> Task statement
The word "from" occurs in some lines of the data. Return each such line.
*** Begin section ***
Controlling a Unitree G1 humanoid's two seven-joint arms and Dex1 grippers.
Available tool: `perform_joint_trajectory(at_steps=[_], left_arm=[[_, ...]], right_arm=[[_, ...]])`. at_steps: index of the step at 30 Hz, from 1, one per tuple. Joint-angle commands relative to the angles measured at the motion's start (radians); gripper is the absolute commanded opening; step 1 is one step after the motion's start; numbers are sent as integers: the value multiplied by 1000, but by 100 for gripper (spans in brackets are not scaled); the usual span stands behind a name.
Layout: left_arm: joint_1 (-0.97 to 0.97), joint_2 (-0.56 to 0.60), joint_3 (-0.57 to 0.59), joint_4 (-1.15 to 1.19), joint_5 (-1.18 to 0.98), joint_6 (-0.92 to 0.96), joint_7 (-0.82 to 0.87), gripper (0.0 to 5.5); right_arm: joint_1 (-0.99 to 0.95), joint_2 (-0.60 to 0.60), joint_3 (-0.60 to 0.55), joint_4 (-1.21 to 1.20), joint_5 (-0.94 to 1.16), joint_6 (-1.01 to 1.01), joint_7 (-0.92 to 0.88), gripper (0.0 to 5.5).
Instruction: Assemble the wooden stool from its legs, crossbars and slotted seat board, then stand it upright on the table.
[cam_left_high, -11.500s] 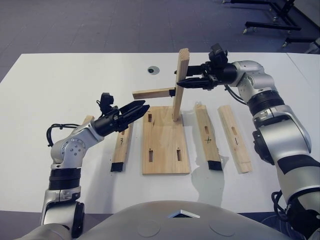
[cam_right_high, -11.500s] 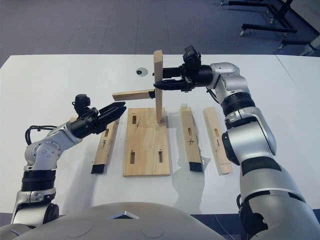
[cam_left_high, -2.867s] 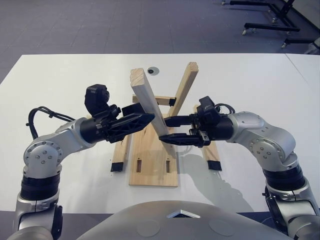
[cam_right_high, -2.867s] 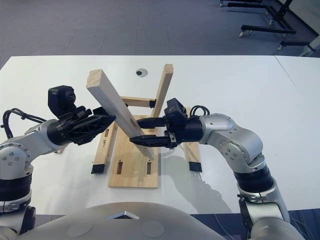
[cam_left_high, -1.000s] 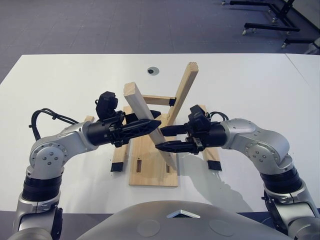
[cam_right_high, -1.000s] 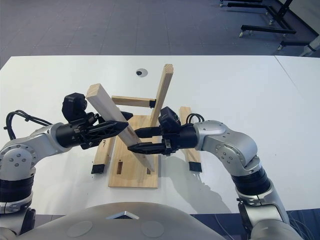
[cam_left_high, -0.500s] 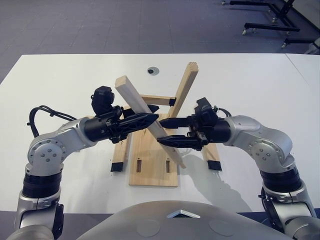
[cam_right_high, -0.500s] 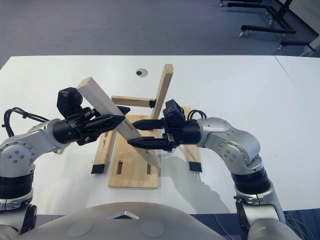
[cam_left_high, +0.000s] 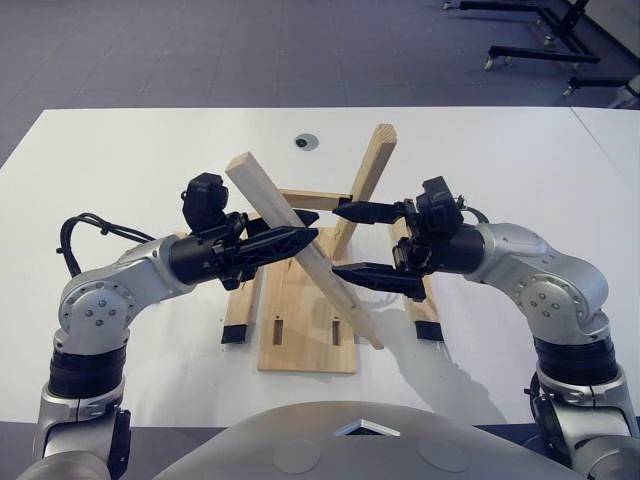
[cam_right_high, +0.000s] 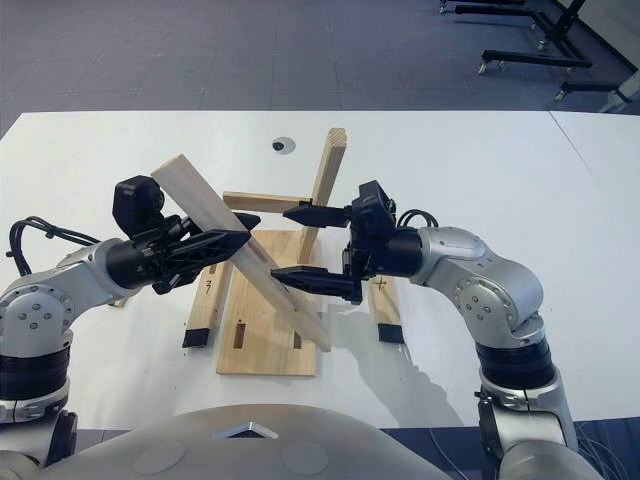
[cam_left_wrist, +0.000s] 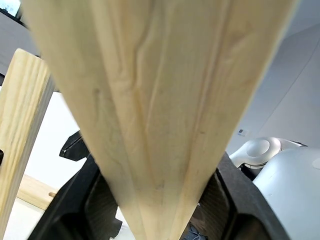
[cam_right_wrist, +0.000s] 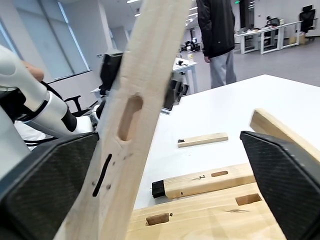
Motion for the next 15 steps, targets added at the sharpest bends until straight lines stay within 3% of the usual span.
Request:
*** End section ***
> Response box
Available tool: `perform_joint_trajectory(at_steps=[_], left_arm=[[_, ...]], right_arm=[[_, ...]])`. at_steps: index of the step at 30 Hz, from 1, one per tuple. Joint-angle commands relative to the angles measured at the motion's start (radians); gripper is the absolute commanded opening; step 1 is one step after the motion's start; numbers are sent as integers: the value multiplied by 1000, but by 100 for gripper (spans in brackets are not scaled); the usual span stands behind a name.
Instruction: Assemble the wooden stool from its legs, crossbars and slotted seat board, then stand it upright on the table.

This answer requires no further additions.